## Brief
Run through the data and copy out every line that mentions the word "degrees".

··· Source data

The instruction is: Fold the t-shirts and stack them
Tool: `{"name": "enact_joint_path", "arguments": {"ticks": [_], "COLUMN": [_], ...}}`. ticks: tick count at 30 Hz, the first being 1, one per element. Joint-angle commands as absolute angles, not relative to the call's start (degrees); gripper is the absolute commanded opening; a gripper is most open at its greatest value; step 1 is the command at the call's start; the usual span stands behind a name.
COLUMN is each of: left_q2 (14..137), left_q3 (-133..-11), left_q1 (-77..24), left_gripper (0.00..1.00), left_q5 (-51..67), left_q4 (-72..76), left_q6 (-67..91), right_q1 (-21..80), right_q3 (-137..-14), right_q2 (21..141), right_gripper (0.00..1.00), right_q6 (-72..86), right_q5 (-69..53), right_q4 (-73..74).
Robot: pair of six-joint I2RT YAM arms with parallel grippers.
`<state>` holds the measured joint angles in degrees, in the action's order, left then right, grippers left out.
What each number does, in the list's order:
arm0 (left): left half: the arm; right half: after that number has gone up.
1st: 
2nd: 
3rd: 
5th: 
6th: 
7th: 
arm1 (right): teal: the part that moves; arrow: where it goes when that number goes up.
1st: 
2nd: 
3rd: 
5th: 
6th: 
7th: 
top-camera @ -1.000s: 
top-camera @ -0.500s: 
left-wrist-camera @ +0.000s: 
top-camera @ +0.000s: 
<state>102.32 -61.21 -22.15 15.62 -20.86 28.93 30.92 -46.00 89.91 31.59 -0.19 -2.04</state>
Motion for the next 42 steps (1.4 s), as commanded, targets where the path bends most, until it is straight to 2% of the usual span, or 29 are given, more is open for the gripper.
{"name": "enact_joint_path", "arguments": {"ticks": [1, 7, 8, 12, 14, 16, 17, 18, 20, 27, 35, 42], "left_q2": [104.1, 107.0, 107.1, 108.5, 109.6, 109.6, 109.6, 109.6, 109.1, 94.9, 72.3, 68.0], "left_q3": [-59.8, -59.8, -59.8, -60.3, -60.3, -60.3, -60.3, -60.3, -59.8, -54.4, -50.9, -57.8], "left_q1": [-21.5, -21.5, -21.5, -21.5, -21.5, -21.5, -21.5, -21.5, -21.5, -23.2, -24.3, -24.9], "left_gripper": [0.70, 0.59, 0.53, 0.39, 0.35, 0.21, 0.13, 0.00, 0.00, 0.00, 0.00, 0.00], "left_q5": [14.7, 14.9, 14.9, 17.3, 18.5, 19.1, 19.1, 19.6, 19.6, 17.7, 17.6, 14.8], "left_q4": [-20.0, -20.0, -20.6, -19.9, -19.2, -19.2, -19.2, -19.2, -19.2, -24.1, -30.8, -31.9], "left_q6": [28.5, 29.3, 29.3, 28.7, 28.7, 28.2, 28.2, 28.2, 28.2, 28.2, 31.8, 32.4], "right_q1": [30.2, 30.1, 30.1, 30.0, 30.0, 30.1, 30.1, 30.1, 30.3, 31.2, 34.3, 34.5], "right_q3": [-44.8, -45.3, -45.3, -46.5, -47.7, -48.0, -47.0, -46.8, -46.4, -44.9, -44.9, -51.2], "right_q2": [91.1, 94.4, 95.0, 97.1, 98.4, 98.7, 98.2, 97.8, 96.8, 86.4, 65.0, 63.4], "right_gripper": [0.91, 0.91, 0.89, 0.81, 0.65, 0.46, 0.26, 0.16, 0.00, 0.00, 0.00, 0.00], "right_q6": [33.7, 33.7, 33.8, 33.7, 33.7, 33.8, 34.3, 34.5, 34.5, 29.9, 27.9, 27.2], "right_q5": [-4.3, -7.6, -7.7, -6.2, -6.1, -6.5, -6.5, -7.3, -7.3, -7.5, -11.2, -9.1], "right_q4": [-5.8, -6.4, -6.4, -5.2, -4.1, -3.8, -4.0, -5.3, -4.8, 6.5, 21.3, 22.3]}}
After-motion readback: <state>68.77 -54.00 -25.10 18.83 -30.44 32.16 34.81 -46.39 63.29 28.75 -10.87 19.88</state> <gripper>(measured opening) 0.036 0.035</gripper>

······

## Expected answer
Tool: `{"name": "enact_joint_path", "arguments": {"ticks": [_], "COLUMN": [_], ...}}`. ticks: tick count at 30 Hz, the first being 1, one per element. Joint-angle commands as absolute angles, not relative to the call's start (degrees); gripper is the absolute commanded opening; a gripper is most open at its greatest value; step 1 is the command at the call's start; the usual span stands behind a name.
`<state>` holds the measured joint angles in degrees, in the action's order, left then right, grippers left out.

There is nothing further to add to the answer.